When it comes to marijuana, the scare tactics don't work, they don't keep kids off drugs, and every time a kid turns on the television set or looks at a newspaper, he sees proof that marijuana users don't go directly to jail. What's worse, the use of scare tactics around a relatively harmless drug like marijuana undermines the best arguments against the use of harder, more addictive drugs. Heroin and crack and methamphetamines really are addictive, they really do kill people, and people who use these drugs really do wind up in jail or in hospitals or in psych wards. But if adults and politicians and parents cry wolf over pot, skeptical teenagers angry about being lied to and manipulated wind up tuning out truthful messages about drugs that
are
scary. (“Once it's clear that you've been had, it's easy to ignore the whole spiel.”)
Which is exactly what kids are doing. According to the
New York Times,
between 1991 and 2001 the number of twelfth graders who have used pot jumped from 37 percent to 49 percent, while the number of tenth graders who used pot jumped from 23 to 40 percent, and the number of eighth graders who have smoked pot doubled, from 10 percent to 20 percent. Again, I'm not in favor of kids smoking pot, but I'd rather my twelfth grader smoked pot than drank beer—and I can't imagine that I'm the only parent in America who feels that way.
Predictably, social conservatives look at these numbers and conclude that the rise in pot use by kids is All Bill Clinton's Fault (ABCF).

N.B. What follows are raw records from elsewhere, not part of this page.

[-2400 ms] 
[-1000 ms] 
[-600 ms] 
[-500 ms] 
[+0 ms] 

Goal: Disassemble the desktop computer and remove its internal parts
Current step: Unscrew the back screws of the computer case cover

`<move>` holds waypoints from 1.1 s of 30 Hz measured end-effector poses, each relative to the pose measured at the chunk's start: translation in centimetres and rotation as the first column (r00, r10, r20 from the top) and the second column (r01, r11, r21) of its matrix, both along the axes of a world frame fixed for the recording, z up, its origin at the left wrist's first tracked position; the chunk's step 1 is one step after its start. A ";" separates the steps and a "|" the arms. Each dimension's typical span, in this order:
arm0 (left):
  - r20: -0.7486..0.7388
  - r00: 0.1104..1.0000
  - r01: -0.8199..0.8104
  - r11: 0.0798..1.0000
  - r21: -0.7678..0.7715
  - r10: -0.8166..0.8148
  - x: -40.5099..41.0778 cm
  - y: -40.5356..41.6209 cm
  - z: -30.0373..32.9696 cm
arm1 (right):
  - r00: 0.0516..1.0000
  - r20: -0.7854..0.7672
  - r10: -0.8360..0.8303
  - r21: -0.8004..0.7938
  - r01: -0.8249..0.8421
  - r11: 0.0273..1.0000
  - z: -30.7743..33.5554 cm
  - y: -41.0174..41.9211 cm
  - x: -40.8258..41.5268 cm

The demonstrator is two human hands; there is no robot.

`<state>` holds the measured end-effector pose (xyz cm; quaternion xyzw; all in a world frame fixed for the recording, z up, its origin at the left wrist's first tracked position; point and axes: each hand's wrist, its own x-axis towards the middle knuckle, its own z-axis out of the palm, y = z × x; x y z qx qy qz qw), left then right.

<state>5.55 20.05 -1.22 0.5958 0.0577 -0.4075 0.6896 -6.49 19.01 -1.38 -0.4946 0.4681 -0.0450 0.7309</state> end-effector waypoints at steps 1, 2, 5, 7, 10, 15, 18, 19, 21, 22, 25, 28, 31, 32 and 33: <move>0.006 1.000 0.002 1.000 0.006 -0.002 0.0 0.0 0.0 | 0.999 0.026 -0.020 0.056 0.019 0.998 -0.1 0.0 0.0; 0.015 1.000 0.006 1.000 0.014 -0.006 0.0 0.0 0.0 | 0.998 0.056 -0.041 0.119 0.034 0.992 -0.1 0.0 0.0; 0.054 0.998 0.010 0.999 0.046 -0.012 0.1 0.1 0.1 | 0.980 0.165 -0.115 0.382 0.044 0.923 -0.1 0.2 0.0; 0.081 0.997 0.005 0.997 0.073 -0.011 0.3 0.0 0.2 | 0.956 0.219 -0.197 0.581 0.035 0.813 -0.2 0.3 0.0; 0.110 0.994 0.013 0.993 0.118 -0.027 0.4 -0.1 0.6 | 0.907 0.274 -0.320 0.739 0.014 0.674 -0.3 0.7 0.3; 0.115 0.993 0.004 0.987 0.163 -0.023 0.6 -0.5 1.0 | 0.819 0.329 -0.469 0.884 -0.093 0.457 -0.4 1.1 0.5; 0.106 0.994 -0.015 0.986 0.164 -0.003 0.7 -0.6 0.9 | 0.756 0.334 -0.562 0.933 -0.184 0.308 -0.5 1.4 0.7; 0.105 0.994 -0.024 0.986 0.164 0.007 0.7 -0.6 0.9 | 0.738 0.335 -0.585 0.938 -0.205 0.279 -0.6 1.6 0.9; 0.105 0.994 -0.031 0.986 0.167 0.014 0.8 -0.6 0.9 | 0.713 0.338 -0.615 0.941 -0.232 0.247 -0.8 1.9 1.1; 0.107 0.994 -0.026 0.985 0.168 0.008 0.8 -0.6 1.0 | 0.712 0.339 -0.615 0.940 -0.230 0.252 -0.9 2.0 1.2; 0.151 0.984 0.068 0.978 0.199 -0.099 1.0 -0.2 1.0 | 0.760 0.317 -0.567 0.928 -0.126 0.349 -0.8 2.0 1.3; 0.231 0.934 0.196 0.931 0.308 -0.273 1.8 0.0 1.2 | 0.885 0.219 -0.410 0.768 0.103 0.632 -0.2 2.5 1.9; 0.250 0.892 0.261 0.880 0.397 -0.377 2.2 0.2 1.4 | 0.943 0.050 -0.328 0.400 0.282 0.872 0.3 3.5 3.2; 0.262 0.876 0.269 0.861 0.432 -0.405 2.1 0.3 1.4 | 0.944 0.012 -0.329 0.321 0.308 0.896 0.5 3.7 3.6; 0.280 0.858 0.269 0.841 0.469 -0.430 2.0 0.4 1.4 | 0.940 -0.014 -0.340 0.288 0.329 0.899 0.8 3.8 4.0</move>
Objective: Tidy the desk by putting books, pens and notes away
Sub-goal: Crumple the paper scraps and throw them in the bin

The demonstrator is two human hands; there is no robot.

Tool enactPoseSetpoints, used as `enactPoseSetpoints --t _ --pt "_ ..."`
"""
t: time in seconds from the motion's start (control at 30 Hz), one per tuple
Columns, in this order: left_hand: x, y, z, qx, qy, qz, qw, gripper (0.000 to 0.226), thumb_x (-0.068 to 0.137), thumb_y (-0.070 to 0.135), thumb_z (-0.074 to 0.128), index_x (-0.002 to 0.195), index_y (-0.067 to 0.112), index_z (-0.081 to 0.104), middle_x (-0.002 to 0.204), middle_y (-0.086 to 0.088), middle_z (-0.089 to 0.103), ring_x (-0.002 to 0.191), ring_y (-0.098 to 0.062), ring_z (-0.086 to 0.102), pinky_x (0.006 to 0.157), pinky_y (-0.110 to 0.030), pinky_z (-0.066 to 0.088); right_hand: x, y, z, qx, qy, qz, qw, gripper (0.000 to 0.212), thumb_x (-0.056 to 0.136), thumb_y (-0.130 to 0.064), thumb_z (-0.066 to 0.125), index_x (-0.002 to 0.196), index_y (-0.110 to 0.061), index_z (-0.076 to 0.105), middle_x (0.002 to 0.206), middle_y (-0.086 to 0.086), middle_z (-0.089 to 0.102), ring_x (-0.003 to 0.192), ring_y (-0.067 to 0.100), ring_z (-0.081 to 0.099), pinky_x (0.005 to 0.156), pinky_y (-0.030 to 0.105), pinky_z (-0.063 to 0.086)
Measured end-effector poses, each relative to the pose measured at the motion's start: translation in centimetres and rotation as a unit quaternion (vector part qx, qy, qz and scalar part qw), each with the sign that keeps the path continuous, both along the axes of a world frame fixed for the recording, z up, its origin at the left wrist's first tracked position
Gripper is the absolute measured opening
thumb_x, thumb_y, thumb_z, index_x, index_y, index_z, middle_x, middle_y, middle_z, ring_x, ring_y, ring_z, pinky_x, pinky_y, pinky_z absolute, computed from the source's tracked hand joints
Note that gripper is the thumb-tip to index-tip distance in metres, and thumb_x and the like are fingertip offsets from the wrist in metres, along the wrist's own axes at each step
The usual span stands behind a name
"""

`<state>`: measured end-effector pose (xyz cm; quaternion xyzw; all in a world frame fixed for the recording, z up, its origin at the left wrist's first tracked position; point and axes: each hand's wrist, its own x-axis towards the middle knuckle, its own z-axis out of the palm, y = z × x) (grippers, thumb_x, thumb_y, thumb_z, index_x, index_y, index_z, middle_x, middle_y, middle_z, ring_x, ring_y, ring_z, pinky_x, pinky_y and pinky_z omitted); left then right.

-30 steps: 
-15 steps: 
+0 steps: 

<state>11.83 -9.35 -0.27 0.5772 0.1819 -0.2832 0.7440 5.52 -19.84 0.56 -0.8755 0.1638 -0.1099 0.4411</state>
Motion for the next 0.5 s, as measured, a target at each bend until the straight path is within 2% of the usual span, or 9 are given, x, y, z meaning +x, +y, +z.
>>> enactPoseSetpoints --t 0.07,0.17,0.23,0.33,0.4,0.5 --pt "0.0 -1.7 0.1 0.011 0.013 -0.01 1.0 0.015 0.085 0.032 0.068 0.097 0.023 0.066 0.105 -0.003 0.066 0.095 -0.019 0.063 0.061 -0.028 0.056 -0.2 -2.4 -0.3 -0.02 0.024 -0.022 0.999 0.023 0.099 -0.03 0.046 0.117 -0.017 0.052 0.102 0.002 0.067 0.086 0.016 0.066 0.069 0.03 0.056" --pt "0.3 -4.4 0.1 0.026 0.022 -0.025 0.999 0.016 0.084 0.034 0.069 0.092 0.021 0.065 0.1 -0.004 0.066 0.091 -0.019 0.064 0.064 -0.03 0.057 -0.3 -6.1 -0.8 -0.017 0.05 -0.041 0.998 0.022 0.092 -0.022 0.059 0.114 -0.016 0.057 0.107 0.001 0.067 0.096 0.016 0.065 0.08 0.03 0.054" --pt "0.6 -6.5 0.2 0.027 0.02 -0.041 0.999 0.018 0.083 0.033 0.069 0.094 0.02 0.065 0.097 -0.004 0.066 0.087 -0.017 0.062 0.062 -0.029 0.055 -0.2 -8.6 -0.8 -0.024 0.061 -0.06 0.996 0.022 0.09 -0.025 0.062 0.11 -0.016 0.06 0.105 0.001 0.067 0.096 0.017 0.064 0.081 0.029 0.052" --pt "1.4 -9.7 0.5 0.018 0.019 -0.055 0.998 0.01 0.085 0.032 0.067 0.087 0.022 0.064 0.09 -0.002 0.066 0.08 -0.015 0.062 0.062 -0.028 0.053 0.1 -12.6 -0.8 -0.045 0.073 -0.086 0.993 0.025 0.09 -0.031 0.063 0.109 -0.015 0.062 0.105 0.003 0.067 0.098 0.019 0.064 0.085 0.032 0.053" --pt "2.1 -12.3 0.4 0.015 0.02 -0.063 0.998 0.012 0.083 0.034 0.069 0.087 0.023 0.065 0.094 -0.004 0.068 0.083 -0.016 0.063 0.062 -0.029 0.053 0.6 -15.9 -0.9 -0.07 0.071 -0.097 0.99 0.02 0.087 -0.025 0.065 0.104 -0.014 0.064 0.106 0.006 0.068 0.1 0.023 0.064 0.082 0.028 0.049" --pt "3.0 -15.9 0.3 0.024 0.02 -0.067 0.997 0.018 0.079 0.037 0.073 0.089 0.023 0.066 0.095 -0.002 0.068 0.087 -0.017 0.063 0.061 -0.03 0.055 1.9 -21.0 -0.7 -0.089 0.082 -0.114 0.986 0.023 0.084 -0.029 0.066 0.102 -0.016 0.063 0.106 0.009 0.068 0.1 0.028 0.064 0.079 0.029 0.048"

Clinton was soft on drugs, they insist, and the federal government under Clinton failed to prosecute the drug war vigorously, which led to these upticks in pot use among kids. As with most ABCFs, this one doesn't hold up under scrutiny. “Approximately 1.5 million Americans [were] arrested on marijuana charges during the first three years of Clinton's administration,” according to NORML, “84% of them for simple possession. The average number of yearly marijuana arrests under Clinton (483,548) is 30 percent higher than under the [first] Bush administration (338,998).”
 
T
he government's latest scare tactic was rolled out during the 2002 Super Bowl.
The White House Office of National Drug Control Policy spent $3.4 million to air two thirty-second anti-drug spots during the Super Bowl. The campaign alleges that the illegal drug trade funds terrorism, and that Americans who use drugs are aiding terrorists. The ad campaign was paid for out of a National Youth Anti-Drug Media Campaign, a five-year, $1.5 billion program funded by Congress in 1997 to allow the drug czar's office to purchase advertising on various media outlets. Not being a big fan of pro-football, I missed the commercials on television. I did, however, catch the print ads in the papers.
“Last weekend,” read text superimposed over a young man's face, “I washed my car, hung out with a few friends, and helped murder a family in Colombia. C'mon, it was a party.”
At the bottom of the ad, the copy reads, “Drug money helps support terror. Buy drugs and you could be supporting it too.”
The ads direct readers to a Web site,
theantidrug.com
, where I found this: “If you're using drugs in America, whether you're shooting heroin, snorting cocaine, taking Ecstasy
or sharing a joint in your friend's back yard,
evidence is mounting that what you're doing may be connected to events far beyond your own existence.” (Emphasis added.)